Dr. Örs Legeza

Scientific Advisor of the Institute of Solid-State Physics and Optical Sciences, founder of the “Lendület” (‘Impetus’) Research Group of Strongly Correlated Systems at the Wigner Research Centre for Physics, Doctor of the Hungarian Academy of Sciences, and recipient of the Award of the Hungarian Academy of Sciences (2021). A visiting researcher at the Institute of Physics of Ludwig Maximilian Universität München and Freie Universität Berlin, a visiting professor at Philipps Universität Marburg, a Hans Fischer Senior Fellow at the Technische Universität München, and an HPC expert of KIFÜ. His main research interests focus on the development of tensor network state methods via concepts of quantum information theory, and their application to strongly correlated quantum many-body systems.

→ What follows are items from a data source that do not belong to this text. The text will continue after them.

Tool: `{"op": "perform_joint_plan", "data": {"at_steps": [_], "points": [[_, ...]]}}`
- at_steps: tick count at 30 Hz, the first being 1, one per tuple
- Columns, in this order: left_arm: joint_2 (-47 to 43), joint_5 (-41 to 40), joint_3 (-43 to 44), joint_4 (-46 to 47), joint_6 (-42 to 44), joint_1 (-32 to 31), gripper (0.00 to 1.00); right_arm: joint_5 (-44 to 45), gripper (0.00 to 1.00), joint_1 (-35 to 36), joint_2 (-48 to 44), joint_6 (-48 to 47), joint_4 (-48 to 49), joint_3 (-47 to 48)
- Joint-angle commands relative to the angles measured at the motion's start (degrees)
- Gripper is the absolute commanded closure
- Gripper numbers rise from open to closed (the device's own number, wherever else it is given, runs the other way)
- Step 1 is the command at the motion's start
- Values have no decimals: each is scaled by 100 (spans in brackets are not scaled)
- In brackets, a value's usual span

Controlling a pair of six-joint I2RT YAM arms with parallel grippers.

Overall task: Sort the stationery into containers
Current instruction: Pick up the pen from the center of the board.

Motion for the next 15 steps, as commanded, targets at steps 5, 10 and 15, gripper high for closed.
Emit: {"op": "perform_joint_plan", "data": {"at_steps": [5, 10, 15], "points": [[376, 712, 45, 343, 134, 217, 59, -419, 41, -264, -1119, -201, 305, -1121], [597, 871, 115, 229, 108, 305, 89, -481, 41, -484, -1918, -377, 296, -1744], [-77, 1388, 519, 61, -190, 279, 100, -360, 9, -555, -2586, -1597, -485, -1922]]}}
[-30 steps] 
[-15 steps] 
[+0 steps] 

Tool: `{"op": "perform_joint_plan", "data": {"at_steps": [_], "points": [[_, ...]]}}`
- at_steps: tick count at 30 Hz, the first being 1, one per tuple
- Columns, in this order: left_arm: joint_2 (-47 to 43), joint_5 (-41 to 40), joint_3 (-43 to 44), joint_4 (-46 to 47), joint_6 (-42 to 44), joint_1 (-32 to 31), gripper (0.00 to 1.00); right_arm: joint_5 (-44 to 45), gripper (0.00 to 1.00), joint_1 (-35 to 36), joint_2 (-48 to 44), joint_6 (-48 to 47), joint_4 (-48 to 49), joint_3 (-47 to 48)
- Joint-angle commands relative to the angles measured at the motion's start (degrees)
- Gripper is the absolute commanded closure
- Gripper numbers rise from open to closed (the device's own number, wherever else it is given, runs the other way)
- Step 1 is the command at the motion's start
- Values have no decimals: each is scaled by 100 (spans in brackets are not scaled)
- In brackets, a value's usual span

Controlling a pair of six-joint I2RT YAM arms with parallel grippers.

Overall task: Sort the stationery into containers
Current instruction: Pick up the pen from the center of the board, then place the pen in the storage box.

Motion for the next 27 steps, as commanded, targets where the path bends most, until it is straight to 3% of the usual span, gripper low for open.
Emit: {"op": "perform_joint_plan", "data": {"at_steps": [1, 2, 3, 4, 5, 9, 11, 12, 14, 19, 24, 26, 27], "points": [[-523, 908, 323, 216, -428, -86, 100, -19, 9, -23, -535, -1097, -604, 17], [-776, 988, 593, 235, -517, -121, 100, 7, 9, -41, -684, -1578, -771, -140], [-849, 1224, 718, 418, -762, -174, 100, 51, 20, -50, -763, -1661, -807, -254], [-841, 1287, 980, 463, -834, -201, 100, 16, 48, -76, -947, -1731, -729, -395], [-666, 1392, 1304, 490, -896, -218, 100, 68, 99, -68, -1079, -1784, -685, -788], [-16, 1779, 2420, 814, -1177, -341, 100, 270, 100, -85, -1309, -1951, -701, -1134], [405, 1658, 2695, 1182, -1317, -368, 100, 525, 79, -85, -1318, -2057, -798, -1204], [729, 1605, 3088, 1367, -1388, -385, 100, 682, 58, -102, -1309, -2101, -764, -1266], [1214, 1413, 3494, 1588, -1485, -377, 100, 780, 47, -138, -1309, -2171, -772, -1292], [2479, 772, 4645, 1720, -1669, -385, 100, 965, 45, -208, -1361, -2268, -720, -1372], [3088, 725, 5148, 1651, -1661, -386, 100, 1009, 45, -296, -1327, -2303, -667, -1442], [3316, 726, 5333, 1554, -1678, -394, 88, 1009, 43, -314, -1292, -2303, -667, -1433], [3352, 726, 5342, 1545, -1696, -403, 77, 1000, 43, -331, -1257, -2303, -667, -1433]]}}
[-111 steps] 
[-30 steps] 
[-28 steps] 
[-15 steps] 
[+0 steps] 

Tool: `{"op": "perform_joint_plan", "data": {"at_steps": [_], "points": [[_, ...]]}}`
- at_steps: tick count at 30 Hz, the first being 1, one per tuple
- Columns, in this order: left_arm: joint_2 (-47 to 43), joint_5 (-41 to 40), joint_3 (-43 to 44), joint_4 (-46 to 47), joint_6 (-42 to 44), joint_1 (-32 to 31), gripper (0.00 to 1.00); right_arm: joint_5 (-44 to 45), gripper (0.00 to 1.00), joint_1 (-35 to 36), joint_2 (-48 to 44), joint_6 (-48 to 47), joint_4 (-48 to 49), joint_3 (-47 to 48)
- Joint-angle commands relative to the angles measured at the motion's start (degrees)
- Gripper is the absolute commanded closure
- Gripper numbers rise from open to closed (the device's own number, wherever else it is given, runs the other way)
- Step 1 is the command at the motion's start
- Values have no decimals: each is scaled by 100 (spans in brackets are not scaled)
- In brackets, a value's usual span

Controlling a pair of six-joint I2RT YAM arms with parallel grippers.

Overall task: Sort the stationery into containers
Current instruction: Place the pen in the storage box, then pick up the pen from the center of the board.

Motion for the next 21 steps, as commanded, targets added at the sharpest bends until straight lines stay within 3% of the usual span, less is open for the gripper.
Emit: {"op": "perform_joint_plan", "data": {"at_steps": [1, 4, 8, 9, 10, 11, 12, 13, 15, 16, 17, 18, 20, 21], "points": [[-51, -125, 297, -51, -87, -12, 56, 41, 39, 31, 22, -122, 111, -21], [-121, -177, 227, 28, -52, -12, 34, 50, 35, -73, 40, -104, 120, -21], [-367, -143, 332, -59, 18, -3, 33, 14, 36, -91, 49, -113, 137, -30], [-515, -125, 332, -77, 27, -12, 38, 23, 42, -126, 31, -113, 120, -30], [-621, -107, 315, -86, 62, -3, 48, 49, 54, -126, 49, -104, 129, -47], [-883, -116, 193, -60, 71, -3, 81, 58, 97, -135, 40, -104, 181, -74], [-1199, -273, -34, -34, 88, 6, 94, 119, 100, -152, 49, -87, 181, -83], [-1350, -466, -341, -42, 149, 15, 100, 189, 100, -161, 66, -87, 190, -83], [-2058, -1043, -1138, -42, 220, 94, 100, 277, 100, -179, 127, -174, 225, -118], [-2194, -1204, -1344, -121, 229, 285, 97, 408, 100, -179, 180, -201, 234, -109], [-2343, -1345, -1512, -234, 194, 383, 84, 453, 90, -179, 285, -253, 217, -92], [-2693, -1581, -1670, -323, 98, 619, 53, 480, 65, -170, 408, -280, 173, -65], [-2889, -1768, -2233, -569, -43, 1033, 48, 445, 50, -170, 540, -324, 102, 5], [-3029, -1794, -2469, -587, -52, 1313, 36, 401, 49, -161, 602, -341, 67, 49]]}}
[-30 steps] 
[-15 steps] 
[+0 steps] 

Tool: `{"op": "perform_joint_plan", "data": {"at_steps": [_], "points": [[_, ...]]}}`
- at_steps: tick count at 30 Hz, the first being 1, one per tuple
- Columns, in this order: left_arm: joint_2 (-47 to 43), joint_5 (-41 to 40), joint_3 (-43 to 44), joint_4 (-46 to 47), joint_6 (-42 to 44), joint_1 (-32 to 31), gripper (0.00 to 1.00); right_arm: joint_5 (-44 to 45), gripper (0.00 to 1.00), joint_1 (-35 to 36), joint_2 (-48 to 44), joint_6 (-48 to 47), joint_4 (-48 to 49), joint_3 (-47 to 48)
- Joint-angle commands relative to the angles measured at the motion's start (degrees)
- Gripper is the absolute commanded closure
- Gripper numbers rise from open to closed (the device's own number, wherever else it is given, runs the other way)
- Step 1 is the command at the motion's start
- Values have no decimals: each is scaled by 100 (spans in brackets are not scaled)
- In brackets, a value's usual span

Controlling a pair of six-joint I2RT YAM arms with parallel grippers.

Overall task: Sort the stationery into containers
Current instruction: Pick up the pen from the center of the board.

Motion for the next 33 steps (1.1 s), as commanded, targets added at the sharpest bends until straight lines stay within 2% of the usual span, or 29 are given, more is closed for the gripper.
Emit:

How did you get to know supercomputing?

For me, the decisive moment was when I first saw a computer which was switched on. When I was a child, we had very few computers in Hungary. I was in fifth grade when I got into touch with information technology, and very soon I fell in love with it – a year later and I was there leading the relevant study group at school. The road to supercomputers is long because the scope of uses is extremely wide. There exist ready-made applications for certain tasks, and there are also others where you can make developments and extensions because you have the possibility to make different combinations in the software – you can unite functions and generate new ones. The next step here is that you start developing them yourself – hence comes programming. There is a wide range of options here too – there are low-level and high-level programming languages, and everything depends on how deep you want to dig. The question is whether you reach the point of becoming interested in the hardware too. This is related to the types of tasks you want to solve, and to the resource needs of those tasks – that is to say, scaling the tasks to be solved is a very important question. You’ll become an HPC user if you have tasks with huge and steadily increasing amounts, or where the evaluation time must be very short because decisions had to be made all the time, and they cannot wait for hours, weeks, or even a year for a solution to come.

What was your first supercomputer experience?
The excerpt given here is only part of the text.